Morphological Inflection Engine
The project of a computer morphological inflection engine has started with commercial
purposes, i.e. generating a list of all the inflected forms for each lemma of a
Greek or Latin vocabulary. Anyway, due to the nature of the Classical languages
and to the many applications a more scientific work might offer, I've conceived
a more sophisticated structure for it, adopting from the ground up a diachronic
approach. Currently the general structure has been implemented and I'm working on
Latin as a prototype for the future product, but this software as for all the other
areas of the system has been designed from the ground up to be ready for both Greek
and Latin.
The Traditional 'Grid' Model And A New Perspective
Usually, automatic inflection systems are built for modern languages with strictly
synchronic structures, by defining a sort of ideal "grid" where each row is a word
form and each column a part of the inflectional paradigm: for instance, we could
imagine the following rows for English nouns:
|
lemma |
singular |
plural |
|
sample |
sample (+0) |
samples (+s) |
|
ax |
ax (+0) |
axes (+es) |
|
city |
city (+0) |
cities (y > i + es) |
|
wolf |
wolf (+0) |
wolves (f > v + es) |
|
wharf |
wharf (+0) |
wharves / wharfs |
|
... |
... |
... |
In this structure we could link to each cell a set of rules which take the word
as input and transform it into the required inflected form: e.g. from lemma add
zero for singular, add -s for most words, but -es for words ending in ch, s, sh,
x, z, y (additionally transforming -y into i and -f into -v), etc.
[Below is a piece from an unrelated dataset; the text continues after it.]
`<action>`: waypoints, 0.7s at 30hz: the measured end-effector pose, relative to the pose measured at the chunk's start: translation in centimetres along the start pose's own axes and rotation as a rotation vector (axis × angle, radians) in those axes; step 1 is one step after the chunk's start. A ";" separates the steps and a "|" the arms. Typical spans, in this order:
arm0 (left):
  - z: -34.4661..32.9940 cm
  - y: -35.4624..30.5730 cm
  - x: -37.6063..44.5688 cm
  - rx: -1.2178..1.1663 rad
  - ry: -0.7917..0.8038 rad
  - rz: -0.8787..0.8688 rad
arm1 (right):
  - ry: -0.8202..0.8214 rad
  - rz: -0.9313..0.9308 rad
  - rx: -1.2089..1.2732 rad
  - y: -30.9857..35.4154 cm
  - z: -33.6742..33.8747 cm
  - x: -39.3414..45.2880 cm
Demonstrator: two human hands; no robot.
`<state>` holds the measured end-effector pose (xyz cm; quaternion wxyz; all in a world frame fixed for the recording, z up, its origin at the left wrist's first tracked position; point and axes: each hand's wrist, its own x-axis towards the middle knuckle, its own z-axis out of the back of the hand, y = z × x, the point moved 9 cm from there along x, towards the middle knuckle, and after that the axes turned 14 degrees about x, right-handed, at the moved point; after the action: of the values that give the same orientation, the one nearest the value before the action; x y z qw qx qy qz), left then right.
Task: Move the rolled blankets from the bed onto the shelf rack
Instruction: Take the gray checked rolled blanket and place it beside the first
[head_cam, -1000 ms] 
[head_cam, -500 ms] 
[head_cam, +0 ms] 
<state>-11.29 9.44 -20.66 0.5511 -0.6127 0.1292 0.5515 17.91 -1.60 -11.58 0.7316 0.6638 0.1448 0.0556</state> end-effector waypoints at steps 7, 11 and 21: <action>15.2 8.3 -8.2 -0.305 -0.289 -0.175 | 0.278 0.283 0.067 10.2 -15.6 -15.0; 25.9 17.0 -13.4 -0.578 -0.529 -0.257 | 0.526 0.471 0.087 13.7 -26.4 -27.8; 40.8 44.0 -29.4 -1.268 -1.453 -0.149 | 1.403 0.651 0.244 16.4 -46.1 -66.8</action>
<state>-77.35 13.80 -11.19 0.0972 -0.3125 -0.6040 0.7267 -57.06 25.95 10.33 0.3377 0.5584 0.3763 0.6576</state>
This kind of "flat" structure is often enough for modern languages in a synchronic
perspective, but even a practical approach to Classical languages require much more
complex inflection strategies. Every student of Greek or Latin has dealt with dialectal,
stylistic or historical variants, classified as 'exceptions' by a purely synchronic
approach, often so many that their lists fill many pages of a grammar, giving the
impression of a wild or even nonsensical variety. A simple 'grid' structure could
not prove and scale well with so many 'exceptions' and a much richer set of forms
(just a single Latin adjective typically includes 36 forms against the unique form
of English, and a standard Latin verb counts about 600 forms). You can get the idea
by interactively playing with one of the first stages of my morphological engine,
the Template Generation Rules, which define the ideal
'grid' to be filled with inflected forms.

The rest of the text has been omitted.